What happens to sexuality if the model is taken from the child’s environment (death, divorce, war) before the process is done with it?

Since we are indulging in wild speculation, let’s add to the mix the social taboos about getting too close to daddy or mommy as one is forming all these brain connections. DON’T DO THAT!” What happens as the child acquires now-self-directed anxieties that were foisted upon them (us) as they (we) began to experience things they (we) could not possibly recognize, let alone understand.

I have no articles, no Freudian analyses, nor modern science to justify any of this absurd opining. As my friend Billy says, (neglected by an obese mom, only attracted to skinny women): “Just sayin…”

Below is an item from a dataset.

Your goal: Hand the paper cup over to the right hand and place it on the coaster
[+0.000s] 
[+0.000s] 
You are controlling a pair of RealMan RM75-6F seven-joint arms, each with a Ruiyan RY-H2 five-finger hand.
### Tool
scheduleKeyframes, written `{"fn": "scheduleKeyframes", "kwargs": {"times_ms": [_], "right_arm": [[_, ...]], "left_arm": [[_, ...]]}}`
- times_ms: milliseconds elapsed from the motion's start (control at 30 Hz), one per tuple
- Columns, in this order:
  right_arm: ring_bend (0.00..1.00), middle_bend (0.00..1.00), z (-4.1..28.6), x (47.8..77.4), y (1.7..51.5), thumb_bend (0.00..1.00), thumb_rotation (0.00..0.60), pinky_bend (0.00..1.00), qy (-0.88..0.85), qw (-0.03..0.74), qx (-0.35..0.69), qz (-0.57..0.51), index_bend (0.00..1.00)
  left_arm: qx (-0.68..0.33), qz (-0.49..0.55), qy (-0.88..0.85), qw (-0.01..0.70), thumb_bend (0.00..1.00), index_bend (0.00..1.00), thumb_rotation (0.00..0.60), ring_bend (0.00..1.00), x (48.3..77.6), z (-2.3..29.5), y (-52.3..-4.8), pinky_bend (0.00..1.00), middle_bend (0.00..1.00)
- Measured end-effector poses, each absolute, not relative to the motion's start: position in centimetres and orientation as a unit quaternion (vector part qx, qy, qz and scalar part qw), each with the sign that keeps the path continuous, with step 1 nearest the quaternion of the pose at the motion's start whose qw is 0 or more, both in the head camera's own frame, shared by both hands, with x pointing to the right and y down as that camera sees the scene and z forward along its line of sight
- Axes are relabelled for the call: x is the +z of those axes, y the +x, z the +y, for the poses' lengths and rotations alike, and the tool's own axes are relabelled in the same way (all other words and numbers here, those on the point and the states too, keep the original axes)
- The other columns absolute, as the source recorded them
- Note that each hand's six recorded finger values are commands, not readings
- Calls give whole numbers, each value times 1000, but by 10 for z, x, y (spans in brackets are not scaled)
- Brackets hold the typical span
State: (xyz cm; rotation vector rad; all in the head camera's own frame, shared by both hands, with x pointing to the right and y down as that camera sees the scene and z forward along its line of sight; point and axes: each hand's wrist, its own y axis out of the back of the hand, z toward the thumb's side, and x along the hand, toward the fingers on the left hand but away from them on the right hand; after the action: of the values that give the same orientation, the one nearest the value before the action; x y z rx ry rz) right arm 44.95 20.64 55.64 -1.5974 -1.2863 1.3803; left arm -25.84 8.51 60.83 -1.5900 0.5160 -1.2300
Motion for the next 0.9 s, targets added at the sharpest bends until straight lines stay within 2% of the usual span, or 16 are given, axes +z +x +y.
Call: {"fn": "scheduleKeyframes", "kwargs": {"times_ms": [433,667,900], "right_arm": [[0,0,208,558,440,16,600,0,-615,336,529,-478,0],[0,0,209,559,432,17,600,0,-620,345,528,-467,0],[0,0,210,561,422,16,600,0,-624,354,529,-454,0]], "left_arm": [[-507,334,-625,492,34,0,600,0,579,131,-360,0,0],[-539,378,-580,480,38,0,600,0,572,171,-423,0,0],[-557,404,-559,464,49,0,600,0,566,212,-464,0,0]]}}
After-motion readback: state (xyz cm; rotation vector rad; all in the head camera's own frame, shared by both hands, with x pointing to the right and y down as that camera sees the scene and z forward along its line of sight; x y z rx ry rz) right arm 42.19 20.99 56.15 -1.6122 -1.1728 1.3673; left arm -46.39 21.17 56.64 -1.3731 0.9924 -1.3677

2 thoughts on “Who do you find attractive?

  1. Joyce

    Well, Jessica…In the for what it’s worth column……………… I married a man just like my Mother. My Father was’t a very warm person. I never remember him ever hugging me or even telling me that he loved me. He loved his three sons but he really didn’t know what to do with a daughter. I had polio when I was nine and by default I became my Mothers daughter. She was a warm terrific person and she was the best Mother in the world. I guess it was natural for me to seek the same kind of warm person to bond with later in life. My husband is a caretaker, a warm caring person and he gives me hugs all the time. I think the secret to a good relationship is that you have to want as much for the other person as you want for yourself. Did I mention he’s my best friend?

    Reply
    1. Jessica Love Post author

      Joyce, this is lovely. Thank you. It speaks very strongly that you have “secure attachment,” a concept developed initially by Dr.s John Bowlby and Mary Ainsworth and furthered since by many, many others. My friend Erik has written about how formation of attachments in childhood impacts our adult romantic relationships. You can see a little bit at erikdolson.com

      In my post here, I was playing around with sexual attraction and physical type. What turns your head when you see a stranger walking down the street. We all know there are some general rules, otherwise advertising would not use beauties to sell watches, chiseled chests to sell books.

      A few days ago I read an article about “dadbods” which set me thinking, and I decided to share where I went with that. Thank you for going with me.